**Task objective**: Only a number is expected: how many lines in these records mention the word "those"?

(Beginning of The input)

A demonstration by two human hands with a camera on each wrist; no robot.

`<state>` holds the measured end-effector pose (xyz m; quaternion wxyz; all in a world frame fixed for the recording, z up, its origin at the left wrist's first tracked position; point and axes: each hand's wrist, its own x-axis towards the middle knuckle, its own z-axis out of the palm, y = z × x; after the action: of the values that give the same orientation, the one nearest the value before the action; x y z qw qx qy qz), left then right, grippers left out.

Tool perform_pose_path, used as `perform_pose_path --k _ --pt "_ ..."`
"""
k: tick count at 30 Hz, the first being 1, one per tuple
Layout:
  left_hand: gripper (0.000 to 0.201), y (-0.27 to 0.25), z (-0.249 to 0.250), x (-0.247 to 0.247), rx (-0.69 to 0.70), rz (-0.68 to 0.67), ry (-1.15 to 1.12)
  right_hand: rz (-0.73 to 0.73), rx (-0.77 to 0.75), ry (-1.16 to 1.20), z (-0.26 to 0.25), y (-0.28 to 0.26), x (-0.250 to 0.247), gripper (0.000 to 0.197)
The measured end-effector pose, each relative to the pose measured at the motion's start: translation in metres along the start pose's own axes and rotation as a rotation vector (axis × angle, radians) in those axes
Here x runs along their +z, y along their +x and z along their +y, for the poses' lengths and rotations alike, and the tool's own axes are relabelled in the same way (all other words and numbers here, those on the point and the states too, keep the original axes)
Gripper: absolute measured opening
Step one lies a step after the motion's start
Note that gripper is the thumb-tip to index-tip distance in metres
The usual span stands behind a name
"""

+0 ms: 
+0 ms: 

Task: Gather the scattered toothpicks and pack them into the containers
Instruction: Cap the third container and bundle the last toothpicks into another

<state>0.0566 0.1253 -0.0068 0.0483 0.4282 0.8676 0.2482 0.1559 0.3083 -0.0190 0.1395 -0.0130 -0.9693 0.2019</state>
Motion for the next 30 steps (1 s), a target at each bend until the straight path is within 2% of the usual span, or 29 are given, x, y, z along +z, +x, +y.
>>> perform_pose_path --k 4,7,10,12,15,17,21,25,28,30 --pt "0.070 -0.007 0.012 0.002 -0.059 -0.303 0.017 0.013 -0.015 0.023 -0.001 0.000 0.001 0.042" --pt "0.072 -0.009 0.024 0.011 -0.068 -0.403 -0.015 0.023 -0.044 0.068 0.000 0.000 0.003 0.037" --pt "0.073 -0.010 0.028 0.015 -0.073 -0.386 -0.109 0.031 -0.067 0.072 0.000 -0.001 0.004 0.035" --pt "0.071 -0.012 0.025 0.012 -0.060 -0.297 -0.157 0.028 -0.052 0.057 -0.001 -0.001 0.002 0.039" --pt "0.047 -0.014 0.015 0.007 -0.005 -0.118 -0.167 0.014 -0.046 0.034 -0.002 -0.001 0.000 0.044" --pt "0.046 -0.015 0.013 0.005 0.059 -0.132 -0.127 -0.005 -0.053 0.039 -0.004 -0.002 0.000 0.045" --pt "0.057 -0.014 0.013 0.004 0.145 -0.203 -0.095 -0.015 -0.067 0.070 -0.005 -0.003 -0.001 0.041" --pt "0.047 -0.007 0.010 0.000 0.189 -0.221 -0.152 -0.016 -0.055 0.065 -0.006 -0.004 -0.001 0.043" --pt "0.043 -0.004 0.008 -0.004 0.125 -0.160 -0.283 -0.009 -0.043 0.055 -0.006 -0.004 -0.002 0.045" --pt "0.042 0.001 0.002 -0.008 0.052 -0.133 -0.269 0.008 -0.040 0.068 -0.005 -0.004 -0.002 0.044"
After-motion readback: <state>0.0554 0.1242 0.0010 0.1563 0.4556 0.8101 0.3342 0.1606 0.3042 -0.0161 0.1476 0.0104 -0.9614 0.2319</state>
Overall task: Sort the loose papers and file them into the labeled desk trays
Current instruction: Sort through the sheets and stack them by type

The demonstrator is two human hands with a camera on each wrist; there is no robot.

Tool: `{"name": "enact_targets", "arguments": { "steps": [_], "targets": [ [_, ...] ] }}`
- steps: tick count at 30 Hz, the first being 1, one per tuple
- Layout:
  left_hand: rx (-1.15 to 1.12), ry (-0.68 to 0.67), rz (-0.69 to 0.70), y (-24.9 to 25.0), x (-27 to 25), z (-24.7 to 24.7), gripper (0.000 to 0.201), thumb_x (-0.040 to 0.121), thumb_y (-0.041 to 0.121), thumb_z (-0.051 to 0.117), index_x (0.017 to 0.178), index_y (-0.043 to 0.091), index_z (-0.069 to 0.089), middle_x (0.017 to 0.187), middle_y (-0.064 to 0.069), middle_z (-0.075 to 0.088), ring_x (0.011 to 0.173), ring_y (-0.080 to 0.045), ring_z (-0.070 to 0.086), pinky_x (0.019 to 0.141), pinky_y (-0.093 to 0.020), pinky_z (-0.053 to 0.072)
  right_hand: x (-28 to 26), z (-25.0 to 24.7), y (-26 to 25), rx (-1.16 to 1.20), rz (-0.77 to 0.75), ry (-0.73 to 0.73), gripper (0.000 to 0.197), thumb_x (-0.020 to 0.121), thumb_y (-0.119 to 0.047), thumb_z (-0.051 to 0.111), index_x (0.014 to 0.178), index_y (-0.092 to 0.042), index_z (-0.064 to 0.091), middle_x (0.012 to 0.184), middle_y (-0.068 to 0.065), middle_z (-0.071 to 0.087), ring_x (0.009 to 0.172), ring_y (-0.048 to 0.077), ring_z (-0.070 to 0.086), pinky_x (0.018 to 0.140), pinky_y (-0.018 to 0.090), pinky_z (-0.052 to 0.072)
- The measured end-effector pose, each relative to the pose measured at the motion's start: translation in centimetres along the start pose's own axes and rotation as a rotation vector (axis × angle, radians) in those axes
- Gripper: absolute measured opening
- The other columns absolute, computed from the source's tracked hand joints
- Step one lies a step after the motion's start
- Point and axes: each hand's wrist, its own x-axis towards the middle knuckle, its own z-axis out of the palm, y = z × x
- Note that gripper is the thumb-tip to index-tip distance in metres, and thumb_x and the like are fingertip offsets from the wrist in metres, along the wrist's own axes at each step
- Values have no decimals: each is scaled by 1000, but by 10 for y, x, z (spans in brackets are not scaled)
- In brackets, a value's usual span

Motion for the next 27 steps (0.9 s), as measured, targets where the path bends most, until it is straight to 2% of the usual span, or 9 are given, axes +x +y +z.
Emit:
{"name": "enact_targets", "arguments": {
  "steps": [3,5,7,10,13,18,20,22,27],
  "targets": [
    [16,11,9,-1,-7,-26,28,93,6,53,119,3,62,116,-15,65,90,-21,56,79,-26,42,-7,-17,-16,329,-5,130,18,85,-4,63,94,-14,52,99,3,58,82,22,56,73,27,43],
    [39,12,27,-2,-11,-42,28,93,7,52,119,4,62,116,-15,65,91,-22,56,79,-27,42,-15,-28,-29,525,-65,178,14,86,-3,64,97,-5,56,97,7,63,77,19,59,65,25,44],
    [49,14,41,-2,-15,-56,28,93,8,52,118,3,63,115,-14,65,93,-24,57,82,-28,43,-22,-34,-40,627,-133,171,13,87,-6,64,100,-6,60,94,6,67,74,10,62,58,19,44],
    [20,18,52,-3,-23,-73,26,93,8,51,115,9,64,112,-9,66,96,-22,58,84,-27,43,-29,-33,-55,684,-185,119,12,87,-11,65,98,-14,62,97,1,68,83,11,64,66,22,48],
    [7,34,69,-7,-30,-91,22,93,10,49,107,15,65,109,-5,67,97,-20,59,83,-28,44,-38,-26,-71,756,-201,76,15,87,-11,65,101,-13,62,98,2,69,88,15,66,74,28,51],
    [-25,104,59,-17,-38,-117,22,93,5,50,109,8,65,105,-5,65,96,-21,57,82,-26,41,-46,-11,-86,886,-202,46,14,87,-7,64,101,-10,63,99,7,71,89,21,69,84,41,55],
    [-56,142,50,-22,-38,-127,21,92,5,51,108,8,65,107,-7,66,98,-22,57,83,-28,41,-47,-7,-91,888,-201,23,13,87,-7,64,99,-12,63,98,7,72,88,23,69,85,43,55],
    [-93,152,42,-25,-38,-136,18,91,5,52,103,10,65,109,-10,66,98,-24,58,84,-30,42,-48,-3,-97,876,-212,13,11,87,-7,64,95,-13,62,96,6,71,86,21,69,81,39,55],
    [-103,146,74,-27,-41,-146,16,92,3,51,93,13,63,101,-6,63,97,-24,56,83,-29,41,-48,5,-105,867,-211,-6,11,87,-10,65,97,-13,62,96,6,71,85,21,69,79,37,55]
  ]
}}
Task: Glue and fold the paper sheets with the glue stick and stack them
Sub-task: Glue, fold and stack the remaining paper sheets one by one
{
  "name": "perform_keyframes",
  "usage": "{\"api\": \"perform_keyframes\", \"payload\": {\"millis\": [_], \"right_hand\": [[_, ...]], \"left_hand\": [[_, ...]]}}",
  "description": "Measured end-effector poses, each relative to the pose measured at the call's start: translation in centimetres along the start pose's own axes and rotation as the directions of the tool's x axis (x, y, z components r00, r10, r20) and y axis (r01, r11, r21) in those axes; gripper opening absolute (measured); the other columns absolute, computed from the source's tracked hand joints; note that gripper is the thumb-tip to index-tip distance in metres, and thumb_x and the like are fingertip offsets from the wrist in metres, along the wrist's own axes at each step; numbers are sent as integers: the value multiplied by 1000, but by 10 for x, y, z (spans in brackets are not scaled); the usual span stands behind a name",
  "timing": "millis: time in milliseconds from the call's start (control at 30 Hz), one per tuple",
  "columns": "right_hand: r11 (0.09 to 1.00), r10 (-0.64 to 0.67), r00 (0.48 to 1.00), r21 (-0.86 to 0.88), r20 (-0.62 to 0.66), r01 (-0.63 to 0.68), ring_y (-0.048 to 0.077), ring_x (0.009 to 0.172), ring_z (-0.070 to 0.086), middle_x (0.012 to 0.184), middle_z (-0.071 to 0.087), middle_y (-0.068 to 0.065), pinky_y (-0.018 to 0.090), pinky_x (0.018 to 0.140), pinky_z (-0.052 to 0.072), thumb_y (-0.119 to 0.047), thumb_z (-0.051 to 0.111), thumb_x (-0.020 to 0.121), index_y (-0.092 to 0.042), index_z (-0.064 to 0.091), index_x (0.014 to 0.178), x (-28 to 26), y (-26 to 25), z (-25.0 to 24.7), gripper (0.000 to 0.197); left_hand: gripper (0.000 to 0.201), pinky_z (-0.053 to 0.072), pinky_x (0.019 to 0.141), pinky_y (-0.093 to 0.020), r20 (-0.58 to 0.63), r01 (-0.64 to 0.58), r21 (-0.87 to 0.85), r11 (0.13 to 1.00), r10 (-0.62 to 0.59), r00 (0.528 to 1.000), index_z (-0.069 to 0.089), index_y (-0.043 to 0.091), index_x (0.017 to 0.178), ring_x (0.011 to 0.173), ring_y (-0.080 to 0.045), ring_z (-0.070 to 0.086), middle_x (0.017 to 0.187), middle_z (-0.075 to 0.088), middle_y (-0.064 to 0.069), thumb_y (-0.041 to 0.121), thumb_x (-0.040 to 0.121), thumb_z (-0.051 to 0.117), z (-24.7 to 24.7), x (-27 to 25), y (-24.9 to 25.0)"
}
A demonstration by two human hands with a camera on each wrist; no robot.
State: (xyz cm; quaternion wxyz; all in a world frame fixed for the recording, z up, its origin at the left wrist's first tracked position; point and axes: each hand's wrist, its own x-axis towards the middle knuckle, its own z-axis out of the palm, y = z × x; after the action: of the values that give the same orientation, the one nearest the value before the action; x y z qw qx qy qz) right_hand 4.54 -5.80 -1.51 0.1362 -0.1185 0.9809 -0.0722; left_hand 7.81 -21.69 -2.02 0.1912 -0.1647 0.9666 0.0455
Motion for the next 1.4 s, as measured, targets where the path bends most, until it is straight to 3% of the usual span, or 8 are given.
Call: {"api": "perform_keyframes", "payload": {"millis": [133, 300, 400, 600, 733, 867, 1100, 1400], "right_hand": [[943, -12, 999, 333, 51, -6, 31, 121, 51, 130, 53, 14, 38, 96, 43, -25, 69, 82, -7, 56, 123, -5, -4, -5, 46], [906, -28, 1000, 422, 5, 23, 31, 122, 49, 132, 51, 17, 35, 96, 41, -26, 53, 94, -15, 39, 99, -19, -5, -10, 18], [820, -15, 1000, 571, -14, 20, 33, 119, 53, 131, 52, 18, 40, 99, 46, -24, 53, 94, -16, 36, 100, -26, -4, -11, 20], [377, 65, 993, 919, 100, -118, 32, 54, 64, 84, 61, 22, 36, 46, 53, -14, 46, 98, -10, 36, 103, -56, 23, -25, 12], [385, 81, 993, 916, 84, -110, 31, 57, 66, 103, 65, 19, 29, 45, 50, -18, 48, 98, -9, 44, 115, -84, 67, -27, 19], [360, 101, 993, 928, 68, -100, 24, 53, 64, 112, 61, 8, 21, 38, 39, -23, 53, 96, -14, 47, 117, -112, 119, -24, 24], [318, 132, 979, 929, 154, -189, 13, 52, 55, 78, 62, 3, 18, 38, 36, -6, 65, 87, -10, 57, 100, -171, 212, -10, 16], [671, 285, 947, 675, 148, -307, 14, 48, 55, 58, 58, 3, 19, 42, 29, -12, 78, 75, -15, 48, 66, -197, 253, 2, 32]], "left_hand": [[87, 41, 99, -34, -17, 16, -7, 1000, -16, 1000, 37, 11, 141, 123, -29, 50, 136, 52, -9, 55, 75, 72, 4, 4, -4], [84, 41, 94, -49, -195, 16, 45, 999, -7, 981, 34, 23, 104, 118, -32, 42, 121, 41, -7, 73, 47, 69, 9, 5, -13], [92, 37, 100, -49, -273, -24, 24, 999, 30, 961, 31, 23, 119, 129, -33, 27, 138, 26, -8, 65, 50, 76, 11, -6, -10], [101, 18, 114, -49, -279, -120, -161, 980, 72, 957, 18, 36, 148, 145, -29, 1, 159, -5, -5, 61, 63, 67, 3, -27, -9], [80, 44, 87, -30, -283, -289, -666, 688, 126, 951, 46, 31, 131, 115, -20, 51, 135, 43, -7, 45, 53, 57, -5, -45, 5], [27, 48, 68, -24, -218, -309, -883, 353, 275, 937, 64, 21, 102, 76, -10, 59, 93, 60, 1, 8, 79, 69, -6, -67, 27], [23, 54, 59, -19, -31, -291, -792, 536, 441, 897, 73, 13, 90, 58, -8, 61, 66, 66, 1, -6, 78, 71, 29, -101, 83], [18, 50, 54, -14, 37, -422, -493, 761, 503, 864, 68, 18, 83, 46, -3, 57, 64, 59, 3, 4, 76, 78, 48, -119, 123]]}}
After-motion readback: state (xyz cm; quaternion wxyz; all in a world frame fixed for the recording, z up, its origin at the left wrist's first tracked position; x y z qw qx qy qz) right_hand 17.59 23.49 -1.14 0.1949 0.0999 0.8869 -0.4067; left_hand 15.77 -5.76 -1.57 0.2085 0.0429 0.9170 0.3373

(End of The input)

**Exercise solution**: 4